--- The task ---
Repeat all of the data below word for word, keeping no images.
Segment Open
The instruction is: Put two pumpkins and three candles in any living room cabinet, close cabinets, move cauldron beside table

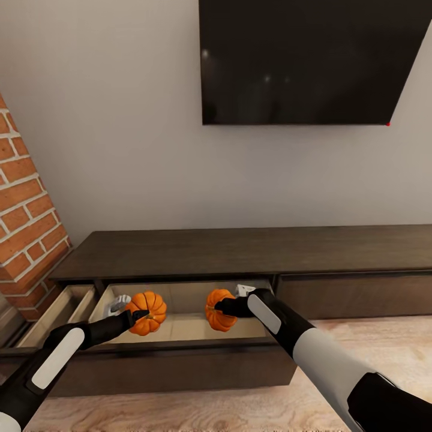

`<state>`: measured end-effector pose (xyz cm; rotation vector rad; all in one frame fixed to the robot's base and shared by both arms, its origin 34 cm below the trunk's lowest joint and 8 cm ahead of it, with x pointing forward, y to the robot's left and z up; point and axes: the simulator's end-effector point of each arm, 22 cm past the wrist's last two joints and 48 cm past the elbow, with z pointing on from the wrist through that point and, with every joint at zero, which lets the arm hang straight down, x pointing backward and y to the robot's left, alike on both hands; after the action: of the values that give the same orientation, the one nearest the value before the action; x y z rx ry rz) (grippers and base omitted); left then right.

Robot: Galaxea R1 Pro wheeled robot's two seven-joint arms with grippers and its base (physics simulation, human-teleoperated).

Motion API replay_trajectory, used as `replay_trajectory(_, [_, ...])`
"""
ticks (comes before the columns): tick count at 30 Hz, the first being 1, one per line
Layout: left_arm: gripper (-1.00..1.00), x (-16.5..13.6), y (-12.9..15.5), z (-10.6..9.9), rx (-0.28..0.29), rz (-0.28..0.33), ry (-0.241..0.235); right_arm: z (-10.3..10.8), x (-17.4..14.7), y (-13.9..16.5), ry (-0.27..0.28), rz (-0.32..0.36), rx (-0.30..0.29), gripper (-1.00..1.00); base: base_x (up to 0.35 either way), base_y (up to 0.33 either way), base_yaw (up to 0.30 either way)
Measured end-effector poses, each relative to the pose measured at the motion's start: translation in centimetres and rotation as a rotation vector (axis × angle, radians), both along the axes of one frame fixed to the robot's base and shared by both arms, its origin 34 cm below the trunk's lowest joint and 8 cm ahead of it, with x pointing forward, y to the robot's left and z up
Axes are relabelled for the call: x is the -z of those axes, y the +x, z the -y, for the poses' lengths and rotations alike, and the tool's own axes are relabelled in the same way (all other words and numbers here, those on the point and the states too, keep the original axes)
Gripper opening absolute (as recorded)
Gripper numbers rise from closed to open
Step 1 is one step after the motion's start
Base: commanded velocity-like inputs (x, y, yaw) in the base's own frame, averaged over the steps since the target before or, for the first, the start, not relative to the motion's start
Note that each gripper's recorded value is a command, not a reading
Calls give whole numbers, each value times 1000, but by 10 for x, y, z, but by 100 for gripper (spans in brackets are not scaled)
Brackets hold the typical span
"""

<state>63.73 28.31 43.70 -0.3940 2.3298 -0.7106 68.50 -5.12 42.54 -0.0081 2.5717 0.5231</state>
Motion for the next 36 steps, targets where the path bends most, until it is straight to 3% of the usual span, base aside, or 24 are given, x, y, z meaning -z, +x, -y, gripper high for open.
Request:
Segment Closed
--- Solution to the problem ---
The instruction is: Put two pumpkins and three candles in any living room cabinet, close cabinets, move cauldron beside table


`<state>`: measured end-effector pose (xyz cm; rotation vector rad; all in one frame fixed to the robot's base and shared by both arms, its origin 34 cm below the trunk's lowest joint and 8 cm ahead of it, with x pointing forward, y to the robot's left and z up; point and axes: the simulator's end-effector point of each arm, 22 cm past the wrist's last two joints and 48 cm past the elbow, with z pointing on from the wrist through that point and, with every joint at zero, which lets the arm hang straight down, x pointing backward and y to the robot's left, alike on both hands; after the action: of the values that give the same orientation, the one nearest the value before the action; x y z rx ry rz) (grippers and base omitted); left then right.

Robot: Galaxea R1 Pro wheeled robot's two seven-joint arms with grippers and its base (physics simulation, human-teleoperated).

Motion API replay_trajectory, used as `replay_trajectory(_, [_, ...])`
"""
ticks (comes before the columns): tick count at 30 Hz, the first being 1, one per line
Layout: left_arm: gripper (-1.00..1.00), x (-16.5..13.6), y (-12.9..15.5), z (-10.6..9.9), rx (-0.28..0.29), rz (-0.28..0.33), ry (-0.241..0.235); right_arm: z (-10.3..10.8), x (-17.4..14.7), y (-13.9..16.5), ry (-0.27..0.28), rz (-0.32..0.36), rx (-0.30..0.29), gripper (-1.00..1.00); base: base_x (up to 0.35 either way), base_y (up to 0.33 either way), base_yaw (up to 0.30 either way)
Measured end-effector poses, each relative to the pose measured at the motion's start: translation in centimetres and rotation as a rotation vector (axis × angle, radians), both along the axes of one frame fixed to the robot's base and shared by both arms, its origin 34 cm below the trunk's lowest joint and 8 cm ahead of it, with x pointing forward, y to the robot's left and z up
Axes are relabelled for the call: x is the -z of those axes, y the +x, z the -y, for the poses' lengths and rotations alike, and the tool's own axes are relabelled in the same way (all other words and numbers here, those on the point and the states too, keep the original axes)
Gripper opening absolute (as recorded)
Gripper numbers rise from closed to open
Step 1 is one step after the motion's start
Base: commanded velocity-like inputs (x, y, yaw) in the base's own frame, averaged over the steps since the target before or, for the first, the start, not relative to the motion's start
Note that each gripper's recorded value is a command, not a reading
Calls give whole numbers, each value times 1000, but by 10 for x, y, z, but by 100 for gripper (spans in brackets are not scaled)
Brackets hold the typical span
"""

<state>63.73 28.31 43.70 -0.3940 2.3298 -0.7106 68.50 -5.12 42.54 -0.0081 2.5717 0.5231</state>
Motion for the next 36 steps, targets where the path bends most, until it is straight to 3% of the usual span, base aside, or 24 are given, x, y, z meaning -z, +x, -y, gripper high for open.
Request:

What was produced is the complete output.